Work order:
Although the data below contains pictures, please reproduce only its words, exactly.

▬▬▬▬▬▬▬▬▬▬

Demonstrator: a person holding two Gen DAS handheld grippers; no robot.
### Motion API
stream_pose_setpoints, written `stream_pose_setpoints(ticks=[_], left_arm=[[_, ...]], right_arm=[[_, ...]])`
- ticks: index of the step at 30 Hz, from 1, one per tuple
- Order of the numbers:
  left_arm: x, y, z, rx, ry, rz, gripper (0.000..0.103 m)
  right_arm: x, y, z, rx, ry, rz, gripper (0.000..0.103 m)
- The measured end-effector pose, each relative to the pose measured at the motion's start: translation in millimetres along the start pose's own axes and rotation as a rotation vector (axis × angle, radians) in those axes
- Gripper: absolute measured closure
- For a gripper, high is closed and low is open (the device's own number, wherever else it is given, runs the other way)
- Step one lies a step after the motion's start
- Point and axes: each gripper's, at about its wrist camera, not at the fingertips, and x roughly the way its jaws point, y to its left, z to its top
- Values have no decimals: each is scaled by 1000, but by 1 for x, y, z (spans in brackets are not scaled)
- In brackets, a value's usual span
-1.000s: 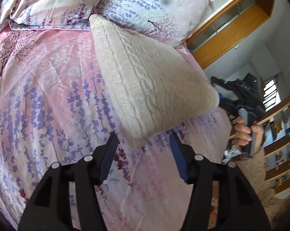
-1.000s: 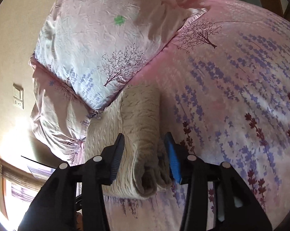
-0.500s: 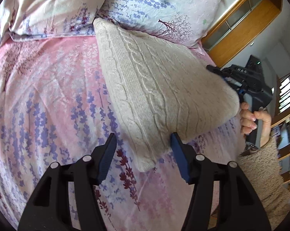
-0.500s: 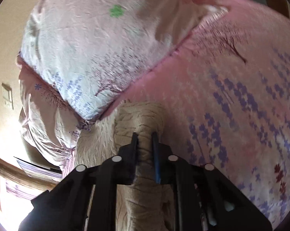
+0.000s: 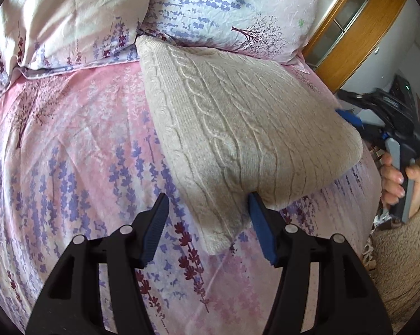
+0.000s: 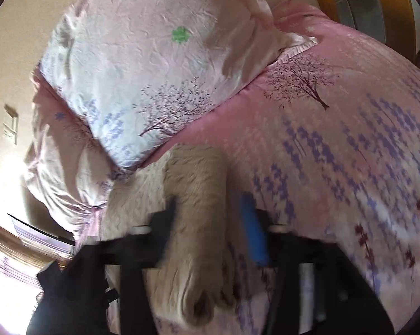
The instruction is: Fold small clothes
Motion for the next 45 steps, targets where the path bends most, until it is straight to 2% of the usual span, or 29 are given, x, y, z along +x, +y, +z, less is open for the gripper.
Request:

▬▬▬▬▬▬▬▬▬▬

Solution to the exercise:
Demonstrator: a person holding two Gen DAS handheld grippers; no robot.
### Motion API
stream_pose_setpoints, written `stream_pose_setpoints(ticks=[_], left_arm=[[_, ...]], right_arm=[[_, ...]])`
- ticks: index of the step at 30 Hz, from 1, one per tuple
- Order of the numbers:
  left_arm: x, y, z, rx, ry, rz, gripper (0.000..0.103 m)
  right_arm: x, y, z, rx, ry, rz, gripper (0.000..0.103 m)
- The measured end-effector pose, each relative to the pose measured at the motion's start: translation in millimetres along the start pose's own axes and rotation as a rotation vector (axis × angle, radians) in those axes
- Gripper: absolute measured closure
- For a gripper, high is closed and low is open (the device's own number, wherever else it is given, runs the other way)
- Step one lies a step after the motion's start
- Point and axes: each gripper's, at about its wrist camera, not at the fingertips, and x roughly the way its jaws point, y to its left, z to its top
- Values have no decimals: each is scaled by 1000, but by 1 for x, y, z (spans in brackets are not scaled)
- In brackets, a value's usual span
-1.000s: 
-1.000s: 
-0.500s: 
-0.500s: 
+0.000s: 
+0.000s: 
The instruction is: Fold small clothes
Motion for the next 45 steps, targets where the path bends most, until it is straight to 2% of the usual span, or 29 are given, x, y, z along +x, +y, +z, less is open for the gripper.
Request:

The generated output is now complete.